I was anxious when my husband, Tom dropped me off in the office of Kaiser Permanente Neuroscience clinic in Sacramento. It was a 90 plus degree day in April of 2004, hot even by Sacramento standards. The purpose of today's appointment was neuropsychological testing required for Deep Brain Stimulation (DBS) for Parkinson's disease (PD).
I met with a humorless neuropsychology intern. I attempted to get the intern to smile as she administered eight hours of tests. My attempts were in vain.
Surgery candidates for DBS were not allowed to be demented, disoriented, depressed or deficient. Apparently DBS can make any of these characteristics worse. I did my best not to exhibit any of these traits.
I was asked to count backwards by 7 starting from 100, and as quickly as possible: 100-93-86-79-72-65-58, etc. No problem, I thought. I can do this.
In order to test my attention and concentration, the examiner read a string of digits at a rate of one per second, and asked me to repeat it backwards. For example, if she said 8, 4, 2, 3, 9, 7, 5, 4, 1, 0, I must repeat it back as 0, 1, 4, 5, 7, 9, 3, 2, 4, 8. This was more difficult, and I wondered if it had anything to do with PD.
To determine my general intellectual functioning, I was asked the definition of certain words. This was an easy task for me, except for the word “amanuensis,” which meant one who copied manuscripts or took dictation, similar to a secretary. And I fixated on “amanuensis” and when asked about the names of the continents, I remembered all but one, and obsessed on that as well.
When I returned to Denver, the tests results arrived in the mail several weeks later. There was some mention of “mild cognitive impairment.” When I whined to my neurologist in Denver about this label, she tried to reassure me by saying, “They have to say this because in case there is a problem with surgery, they can say that you weren’t perfect before the surgery, and you’re not perfect now.” I wasn't reassured.
Exactly a year later in April of 2005, I returned to Sacramento this time for DBS. Tom and I sat in the same waiting room in Sacramento for the pre-op appointment with Dr. Wheelock, the neurologist on the surgical team. Patients smiled at us when reading our custom made T-shirts with pictures of the straw man from the Wizard of Oz with the caption, "Did the Wizard Ever Get Back To You About That Brain." We hoped to bring a little levity to the neurology waiting room.
After moving into the exam room and waiting for Dr. Wheelock to arrive, Tom and I spotted a plastic model of a brain with multiple parts and a tiny plastic replica of a Montreal Expos baseball helmet on top. Knowing that the Montreal Expos was a defunct team, our curiosity got the best of us. Tom took off the baseball helmet, and the plastic brain scattered all over the counter. Under the helmet was an advertisement for the “Whine and Dine Club” for PD patients. I preferred drinking wine to whining about PD. Tom tried to assemble the parts of the brain by stuffing the helmet on top, but was unsuccessful.

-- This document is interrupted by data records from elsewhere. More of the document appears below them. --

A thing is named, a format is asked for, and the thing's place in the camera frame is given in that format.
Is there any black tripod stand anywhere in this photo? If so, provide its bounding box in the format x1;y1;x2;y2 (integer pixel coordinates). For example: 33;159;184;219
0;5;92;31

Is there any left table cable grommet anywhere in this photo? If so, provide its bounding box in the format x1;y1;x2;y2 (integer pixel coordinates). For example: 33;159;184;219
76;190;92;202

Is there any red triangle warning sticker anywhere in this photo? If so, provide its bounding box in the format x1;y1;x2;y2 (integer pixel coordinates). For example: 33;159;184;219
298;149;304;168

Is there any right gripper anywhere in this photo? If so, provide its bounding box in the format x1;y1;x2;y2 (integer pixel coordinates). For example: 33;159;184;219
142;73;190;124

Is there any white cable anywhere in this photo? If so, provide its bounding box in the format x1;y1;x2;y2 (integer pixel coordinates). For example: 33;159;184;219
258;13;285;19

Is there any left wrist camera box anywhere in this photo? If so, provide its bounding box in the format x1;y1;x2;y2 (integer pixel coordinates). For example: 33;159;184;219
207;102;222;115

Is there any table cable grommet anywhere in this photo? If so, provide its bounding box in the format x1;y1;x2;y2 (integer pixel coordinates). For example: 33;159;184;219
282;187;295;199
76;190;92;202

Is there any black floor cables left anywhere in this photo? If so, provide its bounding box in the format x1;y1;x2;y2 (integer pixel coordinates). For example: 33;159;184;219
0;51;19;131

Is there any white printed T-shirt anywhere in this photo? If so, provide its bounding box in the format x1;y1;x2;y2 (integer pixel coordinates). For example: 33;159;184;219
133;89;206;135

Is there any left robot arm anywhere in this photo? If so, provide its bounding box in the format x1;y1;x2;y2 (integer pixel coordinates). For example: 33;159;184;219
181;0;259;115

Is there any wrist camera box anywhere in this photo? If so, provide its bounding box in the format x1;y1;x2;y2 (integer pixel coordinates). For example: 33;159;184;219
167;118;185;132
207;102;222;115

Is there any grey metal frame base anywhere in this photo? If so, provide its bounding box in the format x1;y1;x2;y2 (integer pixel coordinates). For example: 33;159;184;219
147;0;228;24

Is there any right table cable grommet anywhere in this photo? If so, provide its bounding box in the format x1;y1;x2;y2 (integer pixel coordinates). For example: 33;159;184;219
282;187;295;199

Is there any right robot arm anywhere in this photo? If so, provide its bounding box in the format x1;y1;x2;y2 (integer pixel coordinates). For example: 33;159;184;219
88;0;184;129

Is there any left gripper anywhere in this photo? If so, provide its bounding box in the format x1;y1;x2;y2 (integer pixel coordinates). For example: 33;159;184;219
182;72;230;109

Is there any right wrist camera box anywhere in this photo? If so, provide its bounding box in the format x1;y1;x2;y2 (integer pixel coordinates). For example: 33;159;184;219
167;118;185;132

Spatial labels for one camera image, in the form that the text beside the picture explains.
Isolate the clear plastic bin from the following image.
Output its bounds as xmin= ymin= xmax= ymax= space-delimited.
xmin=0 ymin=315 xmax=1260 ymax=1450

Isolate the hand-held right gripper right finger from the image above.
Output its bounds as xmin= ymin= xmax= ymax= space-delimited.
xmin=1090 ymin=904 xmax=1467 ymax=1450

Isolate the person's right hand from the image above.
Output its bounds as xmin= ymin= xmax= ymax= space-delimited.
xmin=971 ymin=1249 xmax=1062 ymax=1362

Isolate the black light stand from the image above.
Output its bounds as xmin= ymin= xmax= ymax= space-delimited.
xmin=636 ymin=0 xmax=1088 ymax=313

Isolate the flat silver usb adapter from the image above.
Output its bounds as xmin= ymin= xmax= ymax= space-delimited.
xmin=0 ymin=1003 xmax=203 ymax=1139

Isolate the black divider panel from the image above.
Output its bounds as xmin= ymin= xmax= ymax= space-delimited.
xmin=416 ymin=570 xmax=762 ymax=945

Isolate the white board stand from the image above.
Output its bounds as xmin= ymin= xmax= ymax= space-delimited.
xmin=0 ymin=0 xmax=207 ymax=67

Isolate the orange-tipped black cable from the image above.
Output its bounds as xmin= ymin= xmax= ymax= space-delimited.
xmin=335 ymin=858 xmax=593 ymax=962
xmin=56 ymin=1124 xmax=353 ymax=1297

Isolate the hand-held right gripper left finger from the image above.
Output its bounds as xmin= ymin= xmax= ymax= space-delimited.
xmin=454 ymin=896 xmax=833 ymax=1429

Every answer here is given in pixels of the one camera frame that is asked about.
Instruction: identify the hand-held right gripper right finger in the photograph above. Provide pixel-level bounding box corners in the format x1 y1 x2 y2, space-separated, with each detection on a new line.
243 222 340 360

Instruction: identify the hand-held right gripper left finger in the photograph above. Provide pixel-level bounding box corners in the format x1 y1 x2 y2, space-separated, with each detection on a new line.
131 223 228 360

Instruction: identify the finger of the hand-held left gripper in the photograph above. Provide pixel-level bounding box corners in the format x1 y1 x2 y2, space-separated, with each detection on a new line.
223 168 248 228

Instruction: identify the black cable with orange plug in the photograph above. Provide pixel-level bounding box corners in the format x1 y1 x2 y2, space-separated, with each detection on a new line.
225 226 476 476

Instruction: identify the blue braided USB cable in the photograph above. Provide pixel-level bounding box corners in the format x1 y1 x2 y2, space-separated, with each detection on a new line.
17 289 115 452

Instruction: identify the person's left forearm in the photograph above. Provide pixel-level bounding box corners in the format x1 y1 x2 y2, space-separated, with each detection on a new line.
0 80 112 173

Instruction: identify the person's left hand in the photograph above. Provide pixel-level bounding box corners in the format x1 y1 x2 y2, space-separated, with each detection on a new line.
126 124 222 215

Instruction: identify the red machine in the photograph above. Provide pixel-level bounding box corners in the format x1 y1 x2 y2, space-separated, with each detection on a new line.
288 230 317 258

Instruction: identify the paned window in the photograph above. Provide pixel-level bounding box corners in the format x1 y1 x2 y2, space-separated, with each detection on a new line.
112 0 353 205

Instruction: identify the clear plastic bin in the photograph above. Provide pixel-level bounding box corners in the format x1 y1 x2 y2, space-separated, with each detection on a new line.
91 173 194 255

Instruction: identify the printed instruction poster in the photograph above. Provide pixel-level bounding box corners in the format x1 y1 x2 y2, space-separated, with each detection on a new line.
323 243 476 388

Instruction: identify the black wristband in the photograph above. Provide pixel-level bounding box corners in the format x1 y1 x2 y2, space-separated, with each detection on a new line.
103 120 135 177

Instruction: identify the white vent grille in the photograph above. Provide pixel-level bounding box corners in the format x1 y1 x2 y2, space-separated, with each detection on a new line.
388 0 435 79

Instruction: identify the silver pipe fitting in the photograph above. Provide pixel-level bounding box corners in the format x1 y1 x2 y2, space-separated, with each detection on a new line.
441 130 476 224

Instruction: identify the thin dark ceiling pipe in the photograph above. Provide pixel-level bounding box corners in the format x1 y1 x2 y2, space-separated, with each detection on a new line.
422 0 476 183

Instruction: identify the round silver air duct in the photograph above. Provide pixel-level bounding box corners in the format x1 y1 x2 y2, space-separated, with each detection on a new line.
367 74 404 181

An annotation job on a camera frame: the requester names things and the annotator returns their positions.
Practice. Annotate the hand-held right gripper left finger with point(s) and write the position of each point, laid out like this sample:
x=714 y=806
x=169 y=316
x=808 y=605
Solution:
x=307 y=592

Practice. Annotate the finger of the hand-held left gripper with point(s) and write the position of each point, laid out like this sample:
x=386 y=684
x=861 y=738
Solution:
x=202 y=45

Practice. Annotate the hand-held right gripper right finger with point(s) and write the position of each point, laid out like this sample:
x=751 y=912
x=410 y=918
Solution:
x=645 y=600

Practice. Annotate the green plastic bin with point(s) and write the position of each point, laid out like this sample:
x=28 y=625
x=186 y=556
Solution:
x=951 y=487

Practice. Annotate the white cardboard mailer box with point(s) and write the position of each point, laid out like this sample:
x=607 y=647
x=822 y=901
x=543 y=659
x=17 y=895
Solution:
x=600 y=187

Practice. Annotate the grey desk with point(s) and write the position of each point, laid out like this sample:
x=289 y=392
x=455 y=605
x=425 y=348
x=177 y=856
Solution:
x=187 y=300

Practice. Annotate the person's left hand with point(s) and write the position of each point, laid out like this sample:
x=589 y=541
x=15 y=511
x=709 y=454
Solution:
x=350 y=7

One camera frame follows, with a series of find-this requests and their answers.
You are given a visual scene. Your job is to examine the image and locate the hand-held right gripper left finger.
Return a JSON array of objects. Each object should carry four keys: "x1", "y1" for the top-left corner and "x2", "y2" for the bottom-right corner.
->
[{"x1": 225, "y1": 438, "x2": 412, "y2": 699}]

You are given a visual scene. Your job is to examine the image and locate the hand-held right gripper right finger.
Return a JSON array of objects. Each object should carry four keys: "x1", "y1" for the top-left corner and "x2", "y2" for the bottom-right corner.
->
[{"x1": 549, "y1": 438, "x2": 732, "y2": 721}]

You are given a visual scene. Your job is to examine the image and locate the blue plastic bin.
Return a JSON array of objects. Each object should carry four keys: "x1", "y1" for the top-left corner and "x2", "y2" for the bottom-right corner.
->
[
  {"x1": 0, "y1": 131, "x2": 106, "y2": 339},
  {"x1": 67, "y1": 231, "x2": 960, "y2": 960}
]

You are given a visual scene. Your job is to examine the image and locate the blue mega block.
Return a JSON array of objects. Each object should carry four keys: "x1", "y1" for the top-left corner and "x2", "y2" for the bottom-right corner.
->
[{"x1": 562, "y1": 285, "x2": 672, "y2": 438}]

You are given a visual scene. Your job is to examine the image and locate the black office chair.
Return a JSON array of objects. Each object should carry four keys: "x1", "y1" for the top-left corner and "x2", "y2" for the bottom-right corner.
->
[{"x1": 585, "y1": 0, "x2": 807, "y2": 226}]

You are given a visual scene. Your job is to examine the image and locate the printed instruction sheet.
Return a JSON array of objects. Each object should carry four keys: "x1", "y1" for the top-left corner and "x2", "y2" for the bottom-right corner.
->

Dr. Wheelock whirled in. When she observed that indeed my PD symptoms had worsened, she breathed a sigh of relief knowing that I now qualified for surgery.
She scrutinized the neuropsychologist’s report from the previous year. She hesitated, trying to be diplomatic. “The report indicated that you were having trouble multitasking.” I was offended and demanded an example.
“Tom, can you help me with this?” she asked. Tom, eager to be helpful, offered an example when we flew to the Texas Accordion Convention last month, and I discovered while on the plane to Dallas that I left my PD meds in Denver
“YES, Dr. Wheelock excitedly exclaimed, “that is exactly what I’m talking about.”
I glared at Tom and silently fumed. Tattletale, I thought.
However, Tom didn’t inform Dr. Wheelock that I worked until 8 PM the previous evening, drove home and packed, organized my music and clothes for the concert, meticulously took my accordion apart and packaged it with bubble-wrap to protect it from damage while en route, stayed up until midnight, slept for three hours, caught the 4 AM shuttle to the airport, and most importantly, that this was the one and only time since my PD diagnosis nine years ago that I had ever forgotten my PD medication.
***
I've noticed slight cognitive impairment since the surgery. Sometimes, particularly when the meds aren’t effective, I experience slow thinking. I can’t get the right word out quickly enough or I forget the name of someone that I don’t know well.
Instead of writing down the items I need at the grocery store, I sometimes use a mnemonic for remembering several items. For example, “HOME” might be Monday’s cue and refer to Honey, Oranges, Milk, Eggs. Wednesday’s mnemonic might be “CAT” and might represent Cookies, Apples, Tea. The problem arises if I am the store on Wednesday, and can’t remember “CAT” but do remember “HOME.”
I was imperfect before surgery, and I’m imperfect now.